TASK DESCRIPTION ▸
Look through the listing below, and wherever a line has the string "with", pull it out.

SOURCE MATERIAL ▸
• • • • •
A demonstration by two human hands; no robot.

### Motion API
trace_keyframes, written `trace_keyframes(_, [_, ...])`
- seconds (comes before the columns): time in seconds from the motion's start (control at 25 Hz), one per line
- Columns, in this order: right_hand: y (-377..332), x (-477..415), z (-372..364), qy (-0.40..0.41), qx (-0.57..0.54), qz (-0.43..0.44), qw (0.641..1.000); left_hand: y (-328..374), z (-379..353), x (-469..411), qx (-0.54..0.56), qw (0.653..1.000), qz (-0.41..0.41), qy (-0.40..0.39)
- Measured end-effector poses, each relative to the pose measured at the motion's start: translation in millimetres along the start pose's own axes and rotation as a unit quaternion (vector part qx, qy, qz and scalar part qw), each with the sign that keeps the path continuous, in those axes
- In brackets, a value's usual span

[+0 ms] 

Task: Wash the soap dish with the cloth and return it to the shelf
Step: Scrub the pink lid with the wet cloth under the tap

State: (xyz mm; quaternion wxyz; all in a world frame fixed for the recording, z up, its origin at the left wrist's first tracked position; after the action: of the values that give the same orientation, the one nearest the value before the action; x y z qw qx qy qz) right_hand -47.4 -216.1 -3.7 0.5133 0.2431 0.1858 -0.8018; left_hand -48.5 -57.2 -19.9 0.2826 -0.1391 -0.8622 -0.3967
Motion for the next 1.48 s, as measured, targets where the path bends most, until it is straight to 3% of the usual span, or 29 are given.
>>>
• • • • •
YOUR RESPONSE ▸
- Measured end-effector poses, each relative to the pose measured at the motion's start: translation in millimetres along the start pose's own axes and rotation as a unit quaternion (vector part qx, qy, qz and scalar part qw), each with the sign that keeps the path continuous, in those axes
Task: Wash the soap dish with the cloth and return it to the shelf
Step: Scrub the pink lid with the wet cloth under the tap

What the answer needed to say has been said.